Here's four variations that hopefully show the difference.

http://jsfiddle.net/7ZfvP/1/

edit: bad link


Indeed, you're right. It still feels quite strange to me to use the fact that a function (used as behaviour and not data) is, from the language features, technically a variable to call that kind of construct a closure. But thanks for the effort and occasion to think about it.


Wait, so closures for encapsulation are bad because they allow encapsulation? You're complaining that you can't get access to private member functions this way? Isn't that what encapsulation is for??


i really wish there was a good alternative to this, because I sometimes find myself wanting to write tests for some of my private functions, which just don't really have any need to be exported.

*edit : i should add i have been making use of the fact that a lot of my modules are event emitters to work around this. so even if i don't expose the function as such, i trigger the event rather than use the function directly.


The article lay the testability issue, but offers no alternative... Since as far as i know there are none.

Also article is kinda crap as it fails to understand the reason they are truly necessary. But upvoting to generate discussion here.


The reason what are truly necessary? Private methods? The author doesn't seem to think they're worth bothering with given the trade-offs. Out of interest what makes you think they're necessary?


The reason they are used is to specifically hide implementation details from a consuming class or chunk of code.

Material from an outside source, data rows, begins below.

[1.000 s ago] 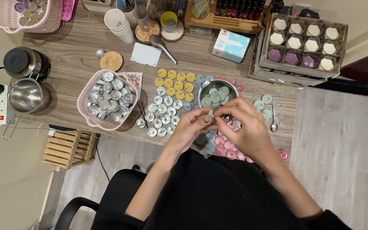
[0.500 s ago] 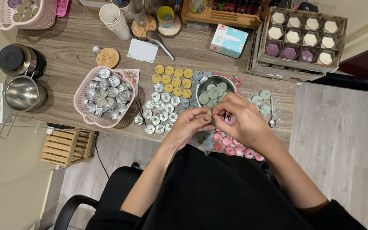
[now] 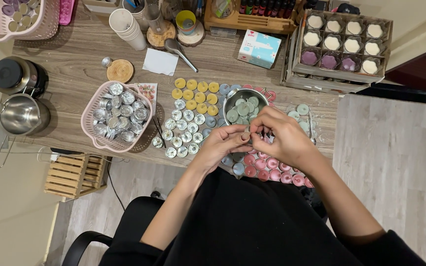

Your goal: Organizing small tea light candles and arranging them in various containers and patterns on a workspace.

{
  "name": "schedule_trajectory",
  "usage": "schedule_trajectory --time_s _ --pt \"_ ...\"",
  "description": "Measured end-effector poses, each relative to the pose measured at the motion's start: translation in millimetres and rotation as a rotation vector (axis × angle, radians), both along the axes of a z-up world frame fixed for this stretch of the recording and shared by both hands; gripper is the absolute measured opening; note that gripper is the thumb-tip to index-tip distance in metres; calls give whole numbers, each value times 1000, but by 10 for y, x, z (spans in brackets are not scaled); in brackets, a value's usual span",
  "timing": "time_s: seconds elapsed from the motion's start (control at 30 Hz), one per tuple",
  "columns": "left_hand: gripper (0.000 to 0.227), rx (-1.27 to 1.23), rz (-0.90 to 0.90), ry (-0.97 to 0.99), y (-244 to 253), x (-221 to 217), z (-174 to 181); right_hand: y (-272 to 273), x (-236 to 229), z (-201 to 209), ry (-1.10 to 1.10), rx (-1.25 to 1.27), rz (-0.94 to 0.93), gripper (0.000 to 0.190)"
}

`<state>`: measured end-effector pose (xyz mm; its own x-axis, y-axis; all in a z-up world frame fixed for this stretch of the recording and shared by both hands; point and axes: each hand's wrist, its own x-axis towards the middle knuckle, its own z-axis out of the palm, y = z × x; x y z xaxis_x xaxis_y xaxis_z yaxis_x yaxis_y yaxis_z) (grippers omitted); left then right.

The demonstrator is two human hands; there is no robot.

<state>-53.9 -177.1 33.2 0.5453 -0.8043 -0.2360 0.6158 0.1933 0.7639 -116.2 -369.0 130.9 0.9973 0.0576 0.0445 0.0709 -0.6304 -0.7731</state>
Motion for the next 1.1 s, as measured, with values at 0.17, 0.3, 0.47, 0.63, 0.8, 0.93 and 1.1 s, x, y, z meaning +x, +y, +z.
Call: schedule_trajectory --time_s 0.17,0.3,0.47,0.63,0.8,0.93,1.1 --pt "45 -28 7 45 -24 -10 -48 -30 -26 -22 -53 23 -26 16" --pt "48 -49 8 48 -29 13 -41 -27 -54 -13 -69 48 -75 14" --pt "49 36 31 28 18 81 -104 -85 -60 -5 -85 -16 -85 14" --pt "48 17 74 16 209 140 -197 -193 114 -280 -110 -145 -120 13" --pt "48 148 387 9 560 223 -272 -245 424 -1365 -137 -285 -107 12" --pt "50 508 671 -245 1226 429 -324 -189 380 -1939 -150 -354 -134 11" --pt "35 1087 945 -519 1955 723 -575 -429 119 -1925 -221 -335 -288 15"
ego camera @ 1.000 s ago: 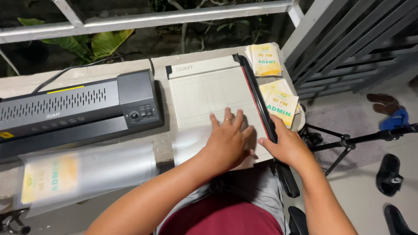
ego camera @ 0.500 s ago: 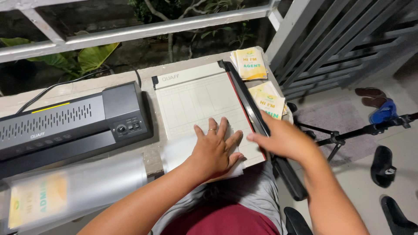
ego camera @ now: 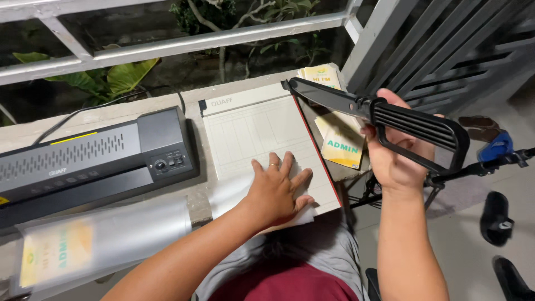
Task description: The person laminates several small identification-style cards. They place each card into a plastic laminating pouch, use a paper trimmer to cut the excess plastic, and feed the pouches through a laminating machine.
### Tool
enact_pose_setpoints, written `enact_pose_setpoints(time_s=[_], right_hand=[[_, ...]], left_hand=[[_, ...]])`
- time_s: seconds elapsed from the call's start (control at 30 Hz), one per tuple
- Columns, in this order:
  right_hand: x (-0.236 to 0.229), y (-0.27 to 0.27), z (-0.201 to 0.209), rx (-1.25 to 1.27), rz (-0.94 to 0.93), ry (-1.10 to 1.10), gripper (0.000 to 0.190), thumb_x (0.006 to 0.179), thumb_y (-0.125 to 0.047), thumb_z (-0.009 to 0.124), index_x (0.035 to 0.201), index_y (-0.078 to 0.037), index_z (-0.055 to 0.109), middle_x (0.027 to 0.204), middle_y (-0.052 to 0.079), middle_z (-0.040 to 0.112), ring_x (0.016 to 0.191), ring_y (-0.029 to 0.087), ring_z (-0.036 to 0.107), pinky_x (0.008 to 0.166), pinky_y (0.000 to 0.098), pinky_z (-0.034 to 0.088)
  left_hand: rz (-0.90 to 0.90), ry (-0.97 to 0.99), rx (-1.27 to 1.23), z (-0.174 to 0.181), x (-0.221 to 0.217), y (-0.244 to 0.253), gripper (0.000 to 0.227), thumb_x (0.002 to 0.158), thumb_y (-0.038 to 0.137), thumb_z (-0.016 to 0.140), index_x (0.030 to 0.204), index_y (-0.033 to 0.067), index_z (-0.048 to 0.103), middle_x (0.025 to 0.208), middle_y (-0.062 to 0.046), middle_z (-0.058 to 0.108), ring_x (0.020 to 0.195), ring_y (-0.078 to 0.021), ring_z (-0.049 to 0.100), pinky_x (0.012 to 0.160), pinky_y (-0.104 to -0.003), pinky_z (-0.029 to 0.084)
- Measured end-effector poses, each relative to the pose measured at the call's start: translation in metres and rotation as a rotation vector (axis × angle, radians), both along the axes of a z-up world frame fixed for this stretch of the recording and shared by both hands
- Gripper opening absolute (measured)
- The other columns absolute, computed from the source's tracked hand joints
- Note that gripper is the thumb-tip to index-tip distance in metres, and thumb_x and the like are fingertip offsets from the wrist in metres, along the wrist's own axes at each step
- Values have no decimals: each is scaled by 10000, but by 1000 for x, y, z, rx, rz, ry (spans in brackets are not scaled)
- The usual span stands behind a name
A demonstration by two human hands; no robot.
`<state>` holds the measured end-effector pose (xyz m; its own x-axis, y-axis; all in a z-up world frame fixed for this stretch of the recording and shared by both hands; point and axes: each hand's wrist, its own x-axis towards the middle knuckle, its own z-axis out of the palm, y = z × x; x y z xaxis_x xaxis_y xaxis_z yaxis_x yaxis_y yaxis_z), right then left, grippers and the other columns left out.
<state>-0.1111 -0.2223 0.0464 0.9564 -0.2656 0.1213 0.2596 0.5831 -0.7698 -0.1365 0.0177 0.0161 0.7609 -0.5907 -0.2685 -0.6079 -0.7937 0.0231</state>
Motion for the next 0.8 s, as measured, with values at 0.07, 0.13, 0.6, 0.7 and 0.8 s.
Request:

The reason we do that is so the caller cannot make assumptions based on internal details so in the future we can modify it radically and not impact the caller. This is abstraction and it's OOP 101.


There are several systems that must run untrusted code. Such as advertisement.

We actually depend on real private methods.

just because what you do every day makes it useless, it's presumptuous to assume it's the same for everyone.


Your code on the client side is merely a convenience for malicious advertisement code if accessible. How your client side code interacts with the server is what matters and the malicious code can do whatever your code can do with same privileges if you are including it on your page.

If you are running untrusted code in JS then real private methods have only given you a very false sense of security. You should have run it in a sandboxed process instead.


just because what you do every day makes it useless, it's presumptuous to assume it's the same for everyone.

Exactly why I asked...


fair. But it is still presumptuous to write an article about the subject and not even consider someone else has a use for it.


Here is a link to an article that discusses one possible way to test private functions: http://philipwalton.com/articles/how-to-unit-test-private-fu...

He basically exposes them while in a dev environment, and then uses a build tool to make them actually private. I agree with weego's comment though, its something that isn't usually worth the tradeoffs, as long as your team has discipline.


and what year was this article written?